Avvenire, 10 marzo 2026

La popolazione carceraria a Nordest supera le 4.100 unità (52% stranieri). In sovrannumero. 2.300 gli agenti di Polizia penitenziaria; in forte carenza. 2.000 detenuti sono definitivi. Tra questi, un centinaio hanno un residuo di pena di un anno, altrettanti un fine pena entro 24 mesi, approssimativamente 500 entro tre anni. “Circa 850 potrebbero usufruire di misure alternative a vario titolo. Accompagnare il reinserimento incide su due problemi strutturali: riduce il sovraffollamento e abbatte la recidiva”, fa notare l’arcivescovo Carlo Maria Redaelli, delegato della Conferenza episcopale Triveneto (Cet).

A margine degli Esercizi a Torreglia, i 15 vescovi della Cet, con una rappresentanza dei cappellani delle carceri, hanno incontrato i direttori dei 18 istituti carcerari, guidati da Rosella Santoro, provveditore dell’Amministrazione penitenziaria di Veneto, Friuli Venezia Giulia, Trentino Alto Adige. “Questa è la prima volta di un incontro che poi vorremmo ripetere con regolarità - ha specificato il presidente della Cet e patriarca di Venezia, Francesco Moraglia - perché riguarda un’opera di carità e perché siamo cittadini.

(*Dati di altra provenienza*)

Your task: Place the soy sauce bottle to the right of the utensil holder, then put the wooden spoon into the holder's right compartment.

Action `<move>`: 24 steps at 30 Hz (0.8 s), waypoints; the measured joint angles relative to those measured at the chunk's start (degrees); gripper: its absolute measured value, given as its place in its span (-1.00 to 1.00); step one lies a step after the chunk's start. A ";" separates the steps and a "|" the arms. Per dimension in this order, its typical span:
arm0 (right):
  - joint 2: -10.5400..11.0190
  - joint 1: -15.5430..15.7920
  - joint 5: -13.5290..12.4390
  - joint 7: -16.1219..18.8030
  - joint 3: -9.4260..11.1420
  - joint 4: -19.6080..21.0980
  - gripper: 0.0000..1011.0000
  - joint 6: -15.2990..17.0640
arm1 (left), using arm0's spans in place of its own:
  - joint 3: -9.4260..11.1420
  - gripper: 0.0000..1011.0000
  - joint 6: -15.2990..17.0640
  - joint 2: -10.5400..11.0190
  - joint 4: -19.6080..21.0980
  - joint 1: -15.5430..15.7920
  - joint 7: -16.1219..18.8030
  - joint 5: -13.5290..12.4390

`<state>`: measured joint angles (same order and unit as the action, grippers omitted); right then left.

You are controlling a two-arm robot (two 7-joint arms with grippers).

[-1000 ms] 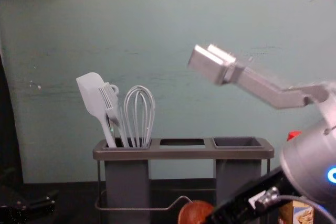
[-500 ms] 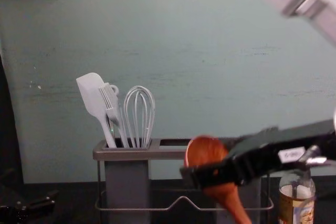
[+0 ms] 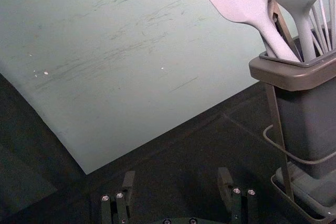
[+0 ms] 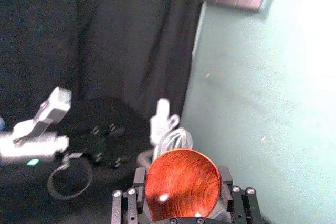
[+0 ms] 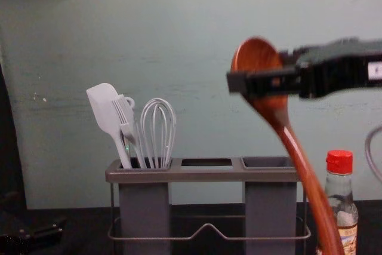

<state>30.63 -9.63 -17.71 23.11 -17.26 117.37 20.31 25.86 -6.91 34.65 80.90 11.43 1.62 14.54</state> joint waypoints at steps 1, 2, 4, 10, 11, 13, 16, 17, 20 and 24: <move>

Le carceri sono un contesto importante della città. E da cittadini a cui sta a cuore la Costituzione vogliamo interloquire con voi per servire al meglio la realtà del carcere e la nostra società. La persona del cappellano, insieme con la cappellania, è una figura su cui investire per costruire e ricostruire qualcosa di importante; è una risorsa che può arrivare dove altri non ce la fanno. Dobbiamo creare una cultura dell’accoglienza nei confronti di chi ha sbagliato e del loro accompagnamento; la nostra società e anche le nostre parrocchie ne avrebbero grande giovamento”.

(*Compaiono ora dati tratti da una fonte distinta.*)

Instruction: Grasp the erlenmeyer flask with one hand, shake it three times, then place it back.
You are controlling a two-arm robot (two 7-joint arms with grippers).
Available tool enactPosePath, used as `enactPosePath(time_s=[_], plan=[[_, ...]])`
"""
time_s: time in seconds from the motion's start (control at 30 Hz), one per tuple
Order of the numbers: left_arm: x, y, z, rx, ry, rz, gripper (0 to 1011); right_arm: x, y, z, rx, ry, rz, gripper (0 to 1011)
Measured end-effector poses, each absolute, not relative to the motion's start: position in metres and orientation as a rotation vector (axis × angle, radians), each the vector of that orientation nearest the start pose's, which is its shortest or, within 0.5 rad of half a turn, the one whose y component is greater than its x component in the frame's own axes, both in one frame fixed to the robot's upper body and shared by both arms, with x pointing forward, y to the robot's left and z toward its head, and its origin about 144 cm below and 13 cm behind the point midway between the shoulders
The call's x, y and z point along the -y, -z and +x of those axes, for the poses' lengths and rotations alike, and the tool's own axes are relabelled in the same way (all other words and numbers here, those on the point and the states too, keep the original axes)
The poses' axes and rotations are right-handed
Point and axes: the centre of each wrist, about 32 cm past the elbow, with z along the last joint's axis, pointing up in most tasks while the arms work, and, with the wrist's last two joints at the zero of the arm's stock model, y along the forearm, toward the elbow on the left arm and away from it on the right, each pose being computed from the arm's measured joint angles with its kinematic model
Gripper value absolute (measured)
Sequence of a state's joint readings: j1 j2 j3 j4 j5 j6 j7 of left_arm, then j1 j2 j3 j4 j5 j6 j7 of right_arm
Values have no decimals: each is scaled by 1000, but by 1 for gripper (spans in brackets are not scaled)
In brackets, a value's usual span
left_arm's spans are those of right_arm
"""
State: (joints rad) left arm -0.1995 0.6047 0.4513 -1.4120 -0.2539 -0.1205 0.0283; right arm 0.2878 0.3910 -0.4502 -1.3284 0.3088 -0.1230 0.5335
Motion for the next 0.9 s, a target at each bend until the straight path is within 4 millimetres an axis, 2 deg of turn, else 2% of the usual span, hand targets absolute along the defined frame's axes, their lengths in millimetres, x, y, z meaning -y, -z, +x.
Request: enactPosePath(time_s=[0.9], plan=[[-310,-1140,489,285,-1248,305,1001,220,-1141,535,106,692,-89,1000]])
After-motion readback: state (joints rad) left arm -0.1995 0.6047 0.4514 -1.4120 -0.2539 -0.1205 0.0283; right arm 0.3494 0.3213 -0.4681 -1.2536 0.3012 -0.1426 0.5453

Redaelli ha ricordato l’azione pastorale delle diocesi nei confronti della popolazione carceraria, che ha nel Vangelo e poi nella Costituzione italiana i suoi valori fondanti. “L’articolo 27 della Carta traduce in forma laica una convinzione profonda della Chiesa: ogni persona merita un’opportunità di riscatto. Perché la rieducazione sia autentica, deve collegarsi a possibilità concrete di reinserimento nella società”. Il provveditore Santoro, dopo aver espresso “sorpresa di vivere un incontro così speciale ed unico tra vescovi dell’intera area triveneta e la dirigenza penitenziaria”, ha auspicato che si ripeta. Ed ha ammesso che “il carcere è vissuto come una società nella società, ma non ha sempre l’attenzione che merita.

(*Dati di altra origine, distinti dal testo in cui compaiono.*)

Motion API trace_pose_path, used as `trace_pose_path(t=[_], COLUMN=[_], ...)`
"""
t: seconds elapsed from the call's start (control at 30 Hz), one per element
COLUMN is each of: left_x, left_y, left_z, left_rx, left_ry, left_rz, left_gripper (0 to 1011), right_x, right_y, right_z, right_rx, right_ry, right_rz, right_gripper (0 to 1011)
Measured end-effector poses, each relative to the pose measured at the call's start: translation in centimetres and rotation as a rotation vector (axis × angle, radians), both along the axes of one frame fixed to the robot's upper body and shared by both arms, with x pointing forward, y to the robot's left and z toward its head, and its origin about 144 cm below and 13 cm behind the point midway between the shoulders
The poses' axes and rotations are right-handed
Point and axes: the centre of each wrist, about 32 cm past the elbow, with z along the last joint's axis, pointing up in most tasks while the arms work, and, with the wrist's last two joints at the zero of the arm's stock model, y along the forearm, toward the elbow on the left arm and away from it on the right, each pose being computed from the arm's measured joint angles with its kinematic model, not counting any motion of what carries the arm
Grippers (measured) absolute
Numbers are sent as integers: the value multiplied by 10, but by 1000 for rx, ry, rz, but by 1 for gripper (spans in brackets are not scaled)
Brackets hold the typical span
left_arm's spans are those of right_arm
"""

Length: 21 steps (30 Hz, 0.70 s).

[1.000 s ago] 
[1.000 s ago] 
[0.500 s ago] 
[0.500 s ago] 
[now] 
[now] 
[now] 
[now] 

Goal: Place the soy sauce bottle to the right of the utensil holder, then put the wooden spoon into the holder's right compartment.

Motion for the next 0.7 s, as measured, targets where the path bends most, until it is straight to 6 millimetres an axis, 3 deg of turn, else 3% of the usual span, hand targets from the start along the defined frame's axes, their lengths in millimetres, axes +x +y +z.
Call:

Sappiamo però che il mondo ecclesiale è molto vicino al carcere, a volte considerato un contesto poco sentito. Nel carcere noi dobbiamo lavorare affinché le persone recluse possano avere la possibilità di essere rieducate per reinserirsi nella società”. Infatti, ha continuato, “siamo convinti che la persona non è il suo reato e siamo impegnati ad aumentare offerta lavorativa interna e a cercare imprese che portino lavoro all’interno. Vogliamo evitare che le persone detenute vivano nell’ozio. Oggi una criticità è data dal fatto che le carceri accolgono sempre più persone con disagio psichico e anche per loro dobbiamo trovare possibilità di trattamento. La sfida è dare una seconda chance a tutti perché ritrovino uno spazio nella società”.